**ACTIVITY**
The whole listing, apart from its images, should be restated word for word.

**MATERIAL PROVIDED**
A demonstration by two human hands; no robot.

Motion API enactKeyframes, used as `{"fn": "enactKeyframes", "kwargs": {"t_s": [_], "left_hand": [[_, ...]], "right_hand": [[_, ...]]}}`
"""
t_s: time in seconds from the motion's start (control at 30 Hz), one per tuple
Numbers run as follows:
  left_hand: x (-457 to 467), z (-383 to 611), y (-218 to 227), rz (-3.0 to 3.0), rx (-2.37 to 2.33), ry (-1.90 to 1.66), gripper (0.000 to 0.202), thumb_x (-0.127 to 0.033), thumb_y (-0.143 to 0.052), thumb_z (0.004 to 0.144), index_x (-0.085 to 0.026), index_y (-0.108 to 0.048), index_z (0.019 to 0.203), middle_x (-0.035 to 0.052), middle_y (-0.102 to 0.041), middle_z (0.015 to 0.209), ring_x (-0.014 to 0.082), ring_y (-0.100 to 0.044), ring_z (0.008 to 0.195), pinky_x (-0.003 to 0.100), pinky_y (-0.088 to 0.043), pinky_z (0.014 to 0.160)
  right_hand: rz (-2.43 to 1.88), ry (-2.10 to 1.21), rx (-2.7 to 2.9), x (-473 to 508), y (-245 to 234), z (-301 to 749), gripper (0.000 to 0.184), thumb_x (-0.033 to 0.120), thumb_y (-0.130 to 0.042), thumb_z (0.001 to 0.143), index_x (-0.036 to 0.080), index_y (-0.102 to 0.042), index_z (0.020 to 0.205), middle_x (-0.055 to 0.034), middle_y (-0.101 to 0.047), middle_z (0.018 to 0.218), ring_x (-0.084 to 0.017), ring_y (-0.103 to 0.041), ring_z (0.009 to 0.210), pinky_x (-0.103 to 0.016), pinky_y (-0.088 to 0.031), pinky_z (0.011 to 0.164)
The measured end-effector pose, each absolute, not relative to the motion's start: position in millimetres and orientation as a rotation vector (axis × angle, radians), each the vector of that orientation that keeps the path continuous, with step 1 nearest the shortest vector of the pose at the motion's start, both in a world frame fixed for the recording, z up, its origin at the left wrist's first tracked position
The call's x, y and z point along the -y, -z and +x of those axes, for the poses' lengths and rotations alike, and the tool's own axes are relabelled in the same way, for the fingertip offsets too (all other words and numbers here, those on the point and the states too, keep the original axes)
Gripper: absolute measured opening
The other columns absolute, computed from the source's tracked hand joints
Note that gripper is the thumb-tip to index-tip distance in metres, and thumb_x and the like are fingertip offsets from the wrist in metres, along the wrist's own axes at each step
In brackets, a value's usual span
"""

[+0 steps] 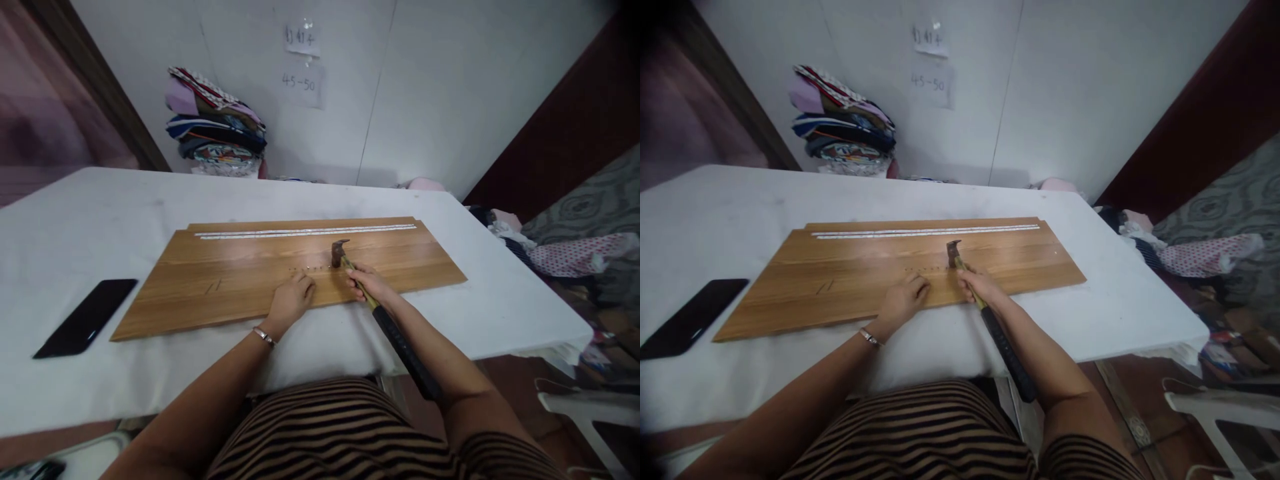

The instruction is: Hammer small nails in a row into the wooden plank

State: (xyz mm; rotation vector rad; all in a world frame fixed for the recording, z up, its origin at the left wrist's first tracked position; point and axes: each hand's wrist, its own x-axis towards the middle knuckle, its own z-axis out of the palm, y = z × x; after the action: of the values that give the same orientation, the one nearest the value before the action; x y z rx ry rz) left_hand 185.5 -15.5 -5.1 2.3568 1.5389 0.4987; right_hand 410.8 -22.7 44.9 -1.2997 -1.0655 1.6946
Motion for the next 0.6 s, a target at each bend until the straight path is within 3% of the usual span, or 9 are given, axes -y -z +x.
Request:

**RESPONSE TO THE TASK**
A demonstration by two human hands; no robot.

Motion API enactKeyframes, used as `{"fn": "enactKeyframes", "kwargs": {"t_s": [_], "left_hand": [[_, ...]], "right_hand": [[_, ...]]}}`
"""
t_s: time in seconds from the motion's start (control at 30 Hz), one per tuple
Numbers run as follows:
  left_hand: x (-457 to 467), z (-383 to 611), y (-218 to 227), rz (-3.0 to 3.0), rx (-2.37 to 2.33), ry (-1.90 to 1.66), gripper (0.000 to 0.202), thumb_x (-0.127 to 0.033), thumb_y (-0.143 to 0.052), thumb_z (0.004 to 0.144), index_x (-0.085 to 0.026), index_y (-0.108 to 0.048), index_z (0.019 to 0.203), middle_x (-0.035 to 0.052), middle_y (-0.102 to 0.041), middle_z (0.015 to 0.209), ring_x (-0.014 to 0.082), ring_y (-0.100 to 0.044), ring_z (0.008 to 0.195), pinky_x (-0.003 to 0.100), pinky_y (-0.088 to 0.043), pinky_z (0.014 to 0.160)
  right_hand: rz (-2.43 to 1.88), ry (-2.10 to 1.21), rx (-2.7 to 2.9), x (-473 to 508), y (-245 to 234), z (-301 to 749), gripper (0.000 to 0.184), thumb_x (-0.033 to 0.120), thumb_y (-0.130 to 0.042), thumb_z (0.001 to 0.143), index_x (-0.036 to 0.080), index_y (-0.102 to 0.042), index_z (0.020 to 0.205), middle_x (-0.055 to 0.034), middle_y (-0.101 to 0.047), middle_z (0.018 to 0.218), ring_x (-0.084 to 0.017), ring_y (-0.103 to 0.041), ring_z (0.009 to 0.210), pinky_x (-0.103 to 0.016), pinky_y (-0.088 to 0.031), pinky_z (0.011 to 0.164)
The measured end-effector pose, each absolute, not relative to the motion's start: position in millimetres and orientation as a rotation vector (axis × angle, radians), each the vector of that orientation that keeps the path continuous, with step 1 nearest the shortest vector of the pose at the motion's start, both in a world frame fixed for the recording, z up, its origin at the left wrist's first tracked position
The call's x, y and z point along the -y, -z and +x of those axes, for the poses' lengths and rotations alike, and the tool's own axes are relabelled in the same way, for the fingertip offsets too (all other words and numbers here, those on the point and the states too, keep the original axes)
Gripper: absolute measured opening
The other columns absolute, computed from the source's tracked hand joints
Note that gripper is the thumb-tip to index-tip distance in metres, and thumb_x and the like are fingertip offsets from the wrist in metres, along the wrist's own axes at each step
In brackets, a value's usual span
"""

[+0 steps] 

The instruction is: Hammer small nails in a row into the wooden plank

State: (xyz mm; rotation vector rad; all in a world frame fixed for the recording, z up, its origin at the left wrist's first tracked position; point and axes: each hand's wrist, its own x-axis towards the middle knuckle, its own z-axis out of the palm, y = z × x; after the action: of the values that give the same orientation, the one nearest the value before the action; x y z rx ry rz) left_hand 185.5 -15.5 -5.1 2.3568 1.5389 0.4987; right_hand 410.8 -22.7 44.9 -1.2997 -1.0655 1.6946
Motion for the next 0.6 s, a target at each bend until the straight path is within 3% of the usual span, or 9 are given, axes -y -z +x.
Request:

The exercise requires no additional answer.